→ **TASK OBJECTIVE**
Only the lines from the one containing "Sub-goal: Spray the" through the end of the listing belong in the answer, repeated exactly, with no pictures.

→ **INPUT DATA**

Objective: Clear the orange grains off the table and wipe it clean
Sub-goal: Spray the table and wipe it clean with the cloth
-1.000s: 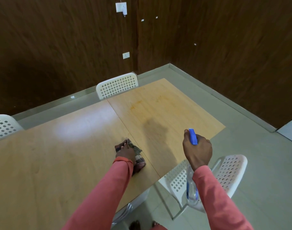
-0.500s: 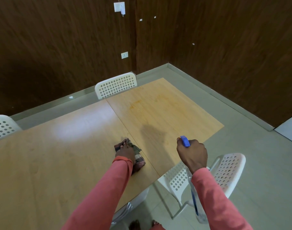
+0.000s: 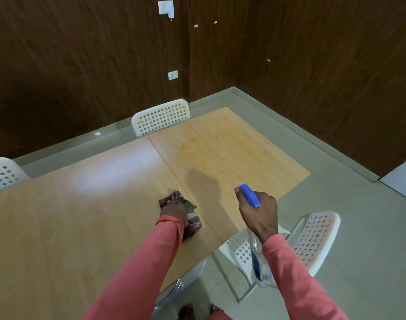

→ **RESPONSE FOR THIS EXERCISE**
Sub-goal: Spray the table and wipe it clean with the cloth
-1.000s: 
-0.500s: 
+0.000s: 

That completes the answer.